- SUPPLIED DATA
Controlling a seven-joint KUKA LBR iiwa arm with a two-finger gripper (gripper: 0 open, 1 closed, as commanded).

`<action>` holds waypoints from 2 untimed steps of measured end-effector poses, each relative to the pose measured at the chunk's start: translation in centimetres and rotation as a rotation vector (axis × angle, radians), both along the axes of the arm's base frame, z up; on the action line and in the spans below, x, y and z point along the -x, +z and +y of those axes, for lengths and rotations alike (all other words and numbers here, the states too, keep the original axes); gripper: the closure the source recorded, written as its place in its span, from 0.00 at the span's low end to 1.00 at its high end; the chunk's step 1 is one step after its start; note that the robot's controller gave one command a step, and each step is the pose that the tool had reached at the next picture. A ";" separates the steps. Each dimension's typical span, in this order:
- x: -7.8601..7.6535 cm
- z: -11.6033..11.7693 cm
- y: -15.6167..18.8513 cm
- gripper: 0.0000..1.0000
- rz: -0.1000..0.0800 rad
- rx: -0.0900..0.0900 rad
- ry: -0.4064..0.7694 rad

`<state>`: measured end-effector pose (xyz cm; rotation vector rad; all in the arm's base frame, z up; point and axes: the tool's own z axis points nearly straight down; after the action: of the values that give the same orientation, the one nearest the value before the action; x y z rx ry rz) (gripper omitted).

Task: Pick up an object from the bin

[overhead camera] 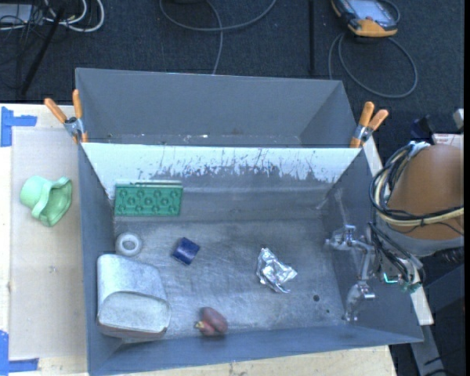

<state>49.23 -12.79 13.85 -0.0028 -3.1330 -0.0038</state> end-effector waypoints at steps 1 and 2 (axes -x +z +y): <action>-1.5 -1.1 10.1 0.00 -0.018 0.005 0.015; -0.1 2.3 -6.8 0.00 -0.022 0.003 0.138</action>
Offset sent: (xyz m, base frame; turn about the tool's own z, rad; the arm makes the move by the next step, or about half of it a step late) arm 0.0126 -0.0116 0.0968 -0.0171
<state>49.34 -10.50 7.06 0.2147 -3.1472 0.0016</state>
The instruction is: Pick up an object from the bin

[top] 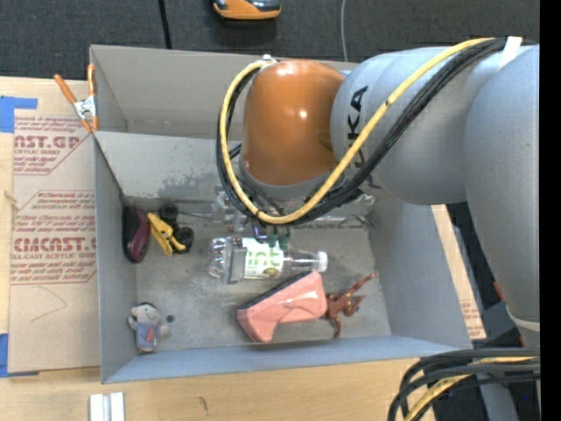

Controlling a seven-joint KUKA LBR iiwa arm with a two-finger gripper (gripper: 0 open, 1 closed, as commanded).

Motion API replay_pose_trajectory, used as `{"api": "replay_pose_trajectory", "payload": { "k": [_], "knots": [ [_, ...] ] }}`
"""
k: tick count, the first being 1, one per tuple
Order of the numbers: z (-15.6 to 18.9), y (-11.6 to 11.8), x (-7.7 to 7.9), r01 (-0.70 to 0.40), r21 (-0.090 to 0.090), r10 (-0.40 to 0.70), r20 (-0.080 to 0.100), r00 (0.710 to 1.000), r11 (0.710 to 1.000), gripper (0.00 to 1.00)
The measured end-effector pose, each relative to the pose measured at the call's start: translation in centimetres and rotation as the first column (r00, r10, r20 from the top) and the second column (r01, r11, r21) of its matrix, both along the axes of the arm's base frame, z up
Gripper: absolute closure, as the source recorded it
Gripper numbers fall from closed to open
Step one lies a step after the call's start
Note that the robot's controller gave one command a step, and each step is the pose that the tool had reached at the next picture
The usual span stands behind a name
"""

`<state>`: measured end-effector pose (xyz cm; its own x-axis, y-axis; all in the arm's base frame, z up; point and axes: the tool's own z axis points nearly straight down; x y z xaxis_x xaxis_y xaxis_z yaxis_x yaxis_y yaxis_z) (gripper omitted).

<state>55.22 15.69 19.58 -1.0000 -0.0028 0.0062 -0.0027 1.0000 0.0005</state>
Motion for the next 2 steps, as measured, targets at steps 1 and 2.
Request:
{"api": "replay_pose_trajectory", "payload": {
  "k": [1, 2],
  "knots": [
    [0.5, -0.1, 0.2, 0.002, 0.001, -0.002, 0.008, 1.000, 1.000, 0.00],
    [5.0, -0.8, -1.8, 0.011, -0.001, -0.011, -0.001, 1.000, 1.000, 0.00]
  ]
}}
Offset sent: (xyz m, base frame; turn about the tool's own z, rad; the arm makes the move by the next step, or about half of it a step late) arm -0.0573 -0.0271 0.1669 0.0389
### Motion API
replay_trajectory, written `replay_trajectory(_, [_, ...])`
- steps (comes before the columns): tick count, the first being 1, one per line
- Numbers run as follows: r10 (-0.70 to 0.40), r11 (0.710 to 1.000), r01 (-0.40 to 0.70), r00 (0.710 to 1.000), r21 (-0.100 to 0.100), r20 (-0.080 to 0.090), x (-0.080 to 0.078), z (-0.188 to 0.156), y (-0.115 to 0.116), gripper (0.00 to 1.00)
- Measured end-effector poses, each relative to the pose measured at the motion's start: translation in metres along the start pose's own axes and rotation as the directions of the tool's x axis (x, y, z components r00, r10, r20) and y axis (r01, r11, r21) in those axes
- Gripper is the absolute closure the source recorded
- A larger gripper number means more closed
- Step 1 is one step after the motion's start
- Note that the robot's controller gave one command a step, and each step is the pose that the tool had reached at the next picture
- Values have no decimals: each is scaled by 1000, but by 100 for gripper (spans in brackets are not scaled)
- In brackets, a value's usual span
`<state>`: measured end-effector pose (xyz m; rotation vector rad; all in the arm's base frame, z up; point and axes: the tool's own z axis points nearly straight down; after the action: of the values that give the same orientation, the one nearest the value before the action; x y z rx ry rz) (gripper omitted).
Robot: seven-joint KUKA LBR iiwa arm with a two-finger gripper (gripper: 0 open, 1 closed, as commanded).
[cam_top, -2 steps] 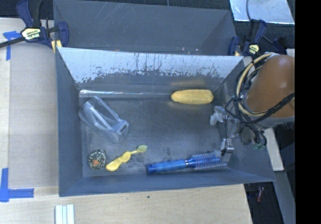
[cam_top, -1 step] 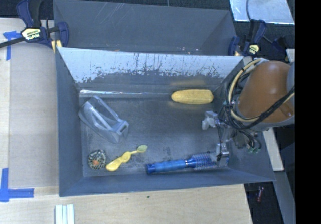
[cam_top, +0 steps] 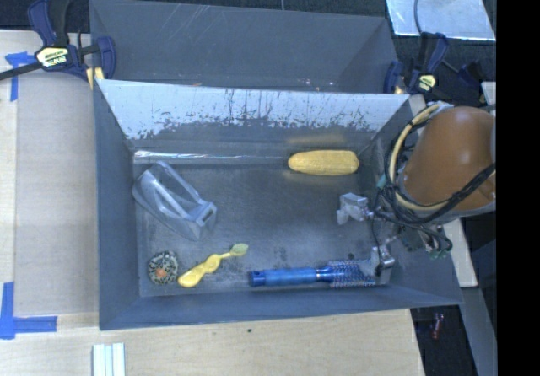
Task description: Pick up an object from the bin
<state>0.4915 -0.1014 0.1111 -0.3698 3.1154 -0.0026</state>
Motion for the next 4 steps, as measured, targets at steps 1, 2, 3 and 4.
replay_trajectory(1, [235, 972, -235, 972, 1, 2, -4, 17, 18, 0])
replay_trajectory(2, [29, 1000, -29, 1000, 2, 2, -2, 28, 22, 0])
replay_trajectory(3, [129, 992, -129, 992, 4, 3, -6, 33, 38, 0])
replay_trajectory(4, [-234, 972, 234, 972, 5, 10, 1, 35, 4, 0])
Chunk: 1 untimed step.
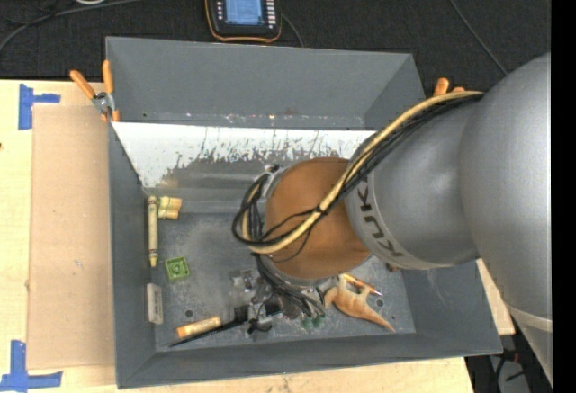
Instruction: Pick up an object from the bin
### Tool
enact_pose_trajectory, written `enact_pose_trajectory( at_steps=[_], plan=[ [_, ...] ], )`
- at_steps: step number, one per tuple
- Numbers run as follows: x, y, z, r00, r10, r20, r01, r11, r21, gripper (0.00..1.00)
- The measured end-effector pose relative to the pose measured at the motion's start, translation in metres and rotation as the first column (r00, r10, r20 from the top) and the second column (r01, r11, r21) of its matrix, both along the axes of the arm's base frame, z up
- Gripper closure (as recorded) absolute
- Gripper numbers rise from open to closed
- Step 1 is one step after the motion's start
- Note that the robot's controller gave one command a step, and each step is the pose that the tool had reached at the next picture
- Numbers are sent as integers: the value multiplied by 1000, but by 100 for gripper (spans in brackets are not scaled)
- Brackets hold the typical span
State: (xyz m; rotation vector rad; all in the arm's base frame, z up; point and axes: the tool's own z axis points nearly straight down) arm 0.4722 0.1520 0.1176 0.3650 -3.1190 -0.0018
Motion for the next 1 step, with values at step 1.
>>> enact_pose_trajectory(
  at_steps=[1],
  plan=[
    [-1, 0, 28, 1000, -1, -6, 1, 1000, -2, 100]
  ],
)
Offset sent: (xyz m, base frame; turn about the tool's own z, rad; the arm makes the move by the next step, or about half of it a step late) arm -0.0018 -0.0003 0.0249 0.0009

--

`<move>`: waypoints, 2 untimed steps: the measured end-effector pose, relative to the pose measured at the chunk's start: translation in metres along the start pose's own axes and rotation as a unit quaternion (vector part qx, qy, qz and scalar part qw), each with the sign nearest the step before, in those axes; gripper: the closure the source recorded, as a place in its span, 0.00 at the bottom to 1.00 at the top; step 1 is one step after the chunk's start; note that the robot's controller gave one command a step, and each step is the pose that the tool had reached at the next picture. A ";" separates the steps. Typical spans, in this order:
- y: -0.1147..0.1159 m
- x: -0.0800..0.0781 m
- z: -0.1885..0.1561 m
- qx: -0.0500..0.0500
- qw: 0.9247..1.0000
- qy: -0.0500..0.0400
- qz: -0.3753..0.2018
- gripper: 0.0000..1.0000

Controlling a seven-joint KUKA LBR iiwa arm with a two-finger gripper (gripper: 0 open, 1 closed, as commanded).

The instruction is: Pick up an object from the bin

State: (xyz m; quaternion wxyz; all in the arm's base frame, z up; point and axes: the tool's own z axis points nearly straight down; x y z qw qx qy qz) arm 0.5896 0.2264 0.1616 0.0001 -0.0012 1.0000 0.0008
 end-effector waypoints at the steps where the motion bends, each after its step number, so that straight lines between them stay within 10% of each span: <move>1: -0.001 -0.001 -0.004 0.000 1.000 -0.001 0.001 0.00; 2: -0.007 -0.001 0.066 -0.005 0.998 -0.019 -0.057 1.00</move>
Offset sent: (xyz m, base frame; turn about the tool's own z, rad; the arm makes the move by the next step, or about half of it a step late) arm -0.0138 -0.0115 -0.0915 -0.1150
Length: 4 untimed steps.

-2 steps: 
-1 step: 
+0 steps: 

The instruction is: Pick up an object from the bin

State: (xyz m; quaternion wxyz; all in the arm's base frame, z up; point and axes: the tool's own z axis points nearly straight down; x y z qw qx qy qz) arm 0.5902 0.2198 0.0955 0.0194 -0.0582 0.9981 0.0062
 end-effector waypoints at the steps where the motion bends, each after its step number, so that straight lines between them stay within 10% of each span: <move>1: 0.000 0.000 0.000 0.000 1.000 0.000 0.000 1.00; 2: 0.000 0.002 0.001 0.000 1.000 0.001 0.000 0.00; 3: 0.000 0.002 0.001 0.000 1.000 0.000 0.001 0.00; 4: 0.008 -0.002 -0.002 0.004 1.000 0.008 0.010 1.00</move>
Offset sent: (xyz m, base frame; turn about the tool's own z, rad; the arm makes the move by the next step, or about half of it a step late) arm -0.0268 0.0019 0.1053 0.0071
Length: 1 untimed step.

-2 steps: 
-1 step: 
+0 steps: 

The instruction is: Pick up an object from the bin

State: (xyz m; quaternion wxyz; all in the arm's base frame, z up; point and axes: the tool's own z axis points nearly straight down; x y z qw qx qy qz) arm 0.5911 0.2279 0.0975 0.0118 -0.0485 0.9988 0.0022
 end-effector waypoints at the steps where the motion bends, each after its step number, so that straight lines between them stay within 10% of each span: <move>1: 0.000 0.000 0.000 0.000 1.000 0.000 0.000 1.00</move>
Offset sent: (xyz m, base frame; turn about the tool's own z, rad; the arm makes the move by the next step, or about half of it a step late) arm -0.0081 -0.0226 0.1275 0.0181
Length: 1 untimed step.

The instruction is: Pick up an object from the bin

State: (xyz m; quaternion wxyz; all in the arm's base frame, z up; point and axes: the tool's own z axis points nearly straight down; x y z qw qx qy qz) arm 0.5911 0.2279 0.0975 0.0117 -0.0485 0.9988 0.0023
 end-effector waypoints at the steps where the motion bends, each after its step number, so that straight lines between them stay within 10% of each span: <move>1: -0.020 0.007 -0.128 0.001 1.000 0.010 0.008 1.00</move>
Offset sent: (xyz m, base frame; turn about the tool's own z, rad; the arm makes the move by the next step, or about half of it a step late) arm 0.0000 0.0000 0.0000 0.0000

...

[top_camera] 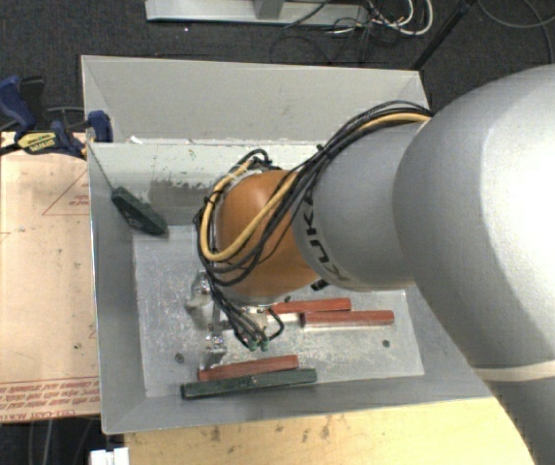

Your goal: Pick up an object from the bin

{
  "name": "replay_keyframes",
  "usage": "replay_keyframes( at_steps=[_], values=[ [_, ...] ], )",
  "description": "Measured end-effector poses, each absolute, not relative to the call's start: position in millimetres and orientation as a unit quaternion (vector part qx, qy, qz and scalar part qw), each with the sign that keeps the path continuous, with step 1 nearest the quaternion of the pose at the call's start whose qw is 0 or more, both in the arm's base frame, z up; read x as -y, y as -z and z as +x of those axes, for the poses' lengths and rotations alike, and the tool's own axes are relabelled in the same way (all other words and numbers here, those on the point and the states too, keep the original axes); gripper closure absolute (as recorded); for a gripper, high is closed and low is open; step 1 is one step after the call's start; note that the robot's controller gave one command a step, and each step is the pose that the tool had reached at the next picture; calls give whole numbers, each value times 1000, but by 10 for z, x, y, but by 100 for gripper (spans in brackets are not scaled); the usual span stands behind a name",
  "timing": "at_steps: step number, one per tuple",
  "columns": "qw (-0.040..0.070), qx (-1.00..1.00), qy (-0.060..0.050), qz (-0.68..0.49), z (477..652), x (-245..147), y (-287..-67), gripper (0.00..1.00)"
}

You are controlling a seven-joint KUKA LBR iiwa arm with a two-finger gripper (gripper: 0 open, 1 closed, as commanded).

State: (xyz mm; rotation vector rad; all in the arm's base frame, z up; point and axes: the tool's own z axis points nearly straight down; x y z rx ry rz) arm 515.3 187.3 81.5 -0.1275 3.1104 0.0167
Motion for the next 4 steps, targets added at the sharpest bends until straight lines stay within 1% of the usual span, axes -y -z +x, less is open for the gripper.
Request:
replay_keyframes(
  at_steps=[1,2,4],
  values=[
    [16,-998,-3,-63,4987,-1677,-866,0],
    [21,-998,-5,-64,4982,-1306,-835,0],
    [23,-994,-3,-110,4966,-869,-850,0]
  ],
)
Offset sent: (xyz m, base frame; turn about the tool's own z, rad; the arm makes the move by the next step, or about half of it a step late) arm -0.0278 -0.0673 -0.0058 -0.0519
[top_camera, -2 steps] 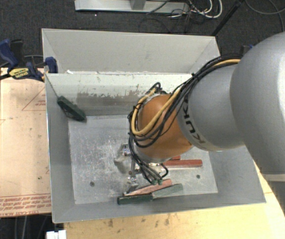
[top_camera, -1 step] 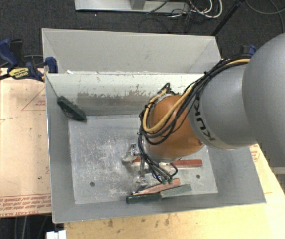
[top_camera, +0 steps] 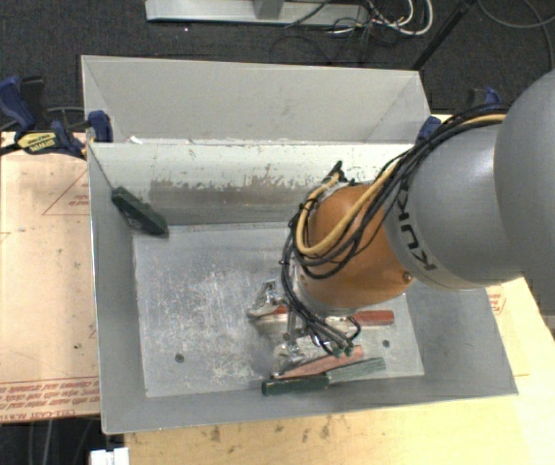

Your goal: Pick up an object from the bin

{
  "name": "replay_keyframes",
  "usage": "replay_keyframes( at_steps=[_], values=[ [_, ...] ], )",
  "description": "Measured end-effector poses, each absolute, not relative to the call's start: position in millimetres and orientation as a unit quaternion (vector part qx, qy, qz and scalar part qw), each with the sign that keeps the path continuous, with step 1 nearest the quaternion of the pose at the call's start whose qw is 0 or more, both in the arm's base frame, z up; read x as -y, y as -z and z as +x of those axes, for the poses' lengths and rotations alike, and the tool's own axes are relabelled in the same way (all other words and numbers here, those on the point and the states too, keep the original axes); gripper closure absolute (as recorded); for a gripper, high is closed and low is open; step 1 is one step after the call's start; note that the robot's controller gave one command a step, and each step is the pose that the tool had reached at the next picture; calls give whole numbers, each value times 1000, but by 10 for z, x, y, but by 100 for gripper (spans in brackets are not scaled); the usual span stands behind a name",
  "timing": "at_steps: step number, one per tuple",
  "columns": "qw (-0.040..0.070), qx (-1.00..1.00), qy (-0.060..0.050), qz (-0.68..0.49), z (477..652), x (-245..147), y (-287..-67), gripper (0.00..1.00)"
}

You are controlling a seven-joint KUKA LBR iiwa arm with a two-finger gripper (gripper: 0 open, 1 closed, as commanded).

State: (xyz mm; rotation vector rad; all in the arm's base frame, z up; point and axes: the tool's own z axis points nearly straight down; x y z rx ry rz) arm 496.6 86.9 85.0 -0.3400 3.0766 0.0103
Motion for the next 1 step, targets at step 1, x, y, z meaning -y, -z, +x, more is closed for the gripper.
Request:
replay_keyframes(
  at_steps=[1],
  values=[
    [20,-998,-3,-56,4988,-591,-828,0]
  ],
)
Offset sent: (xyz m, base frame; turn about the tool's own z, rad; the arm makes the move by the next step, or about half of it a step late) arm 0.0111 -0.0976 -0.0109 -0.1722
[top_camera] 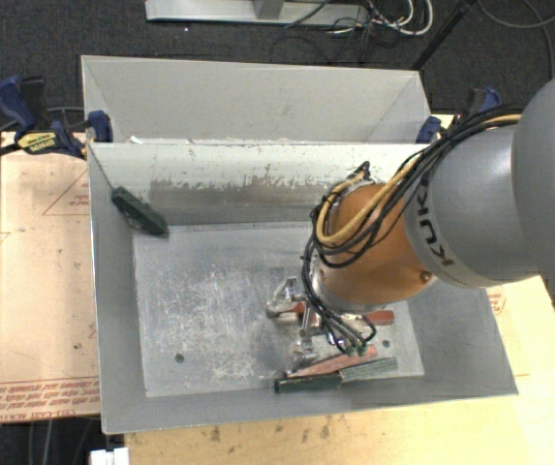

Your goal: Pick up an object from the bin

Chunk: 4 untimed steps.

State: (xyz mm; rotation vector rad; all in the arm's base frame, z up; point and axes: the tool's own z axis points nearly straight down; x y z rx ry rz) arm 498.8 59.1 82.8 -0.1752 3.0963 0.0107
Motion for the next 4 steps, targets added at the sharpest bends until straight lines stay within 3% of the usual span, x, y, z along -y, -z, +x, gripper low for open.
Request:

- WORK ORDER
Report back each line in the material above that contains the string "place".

- WRITTEN SOLUTION
`<action>` holds waypoints from 2 untimed steps of measured end-effector poses, each relative to the pose measured at the chunk's start: translation in centimetres and rotation as a rotation vector (axis × angle, radians), both along the axes of the arm's base frame, z up; on the action line and in the spans below, x, y and z point along the -x, +z and +y of those axes, for lengths and rotations alike (all other words and numbers here, the states too, keep the original axes); gripper: the closure the source recorded, written as its place in its span, from 0.00 at the span's low end to 1.00 at its high end; the chunk's step 1 is one step after its start; note that the robot's controller gave one command a step, and each step is the pose that the tool had reached at the next picture. A ";" separates the steps. Each dimension's typical span, in this order:
`<move>`: waypoints, 2 untimed steps: the measured end-effector pose, relative to the pose measured at the chunk's start: translation in metres along the start pose's own axes and rotation as a unit quaternion (vector part qx, qy, qz and scalar part qw), each with the sign nearest the step before, in those axes; gripper: the closure the source recorded, as a place in its span, 0.00 at the bottom to 1.00 at the top; step 1 is one step after the chunk's start; note that the robot's controller gave one command a step, and each step is the pose that the tool had reached at the next picture. A ";" separates the steps. Typical spans, in this order:

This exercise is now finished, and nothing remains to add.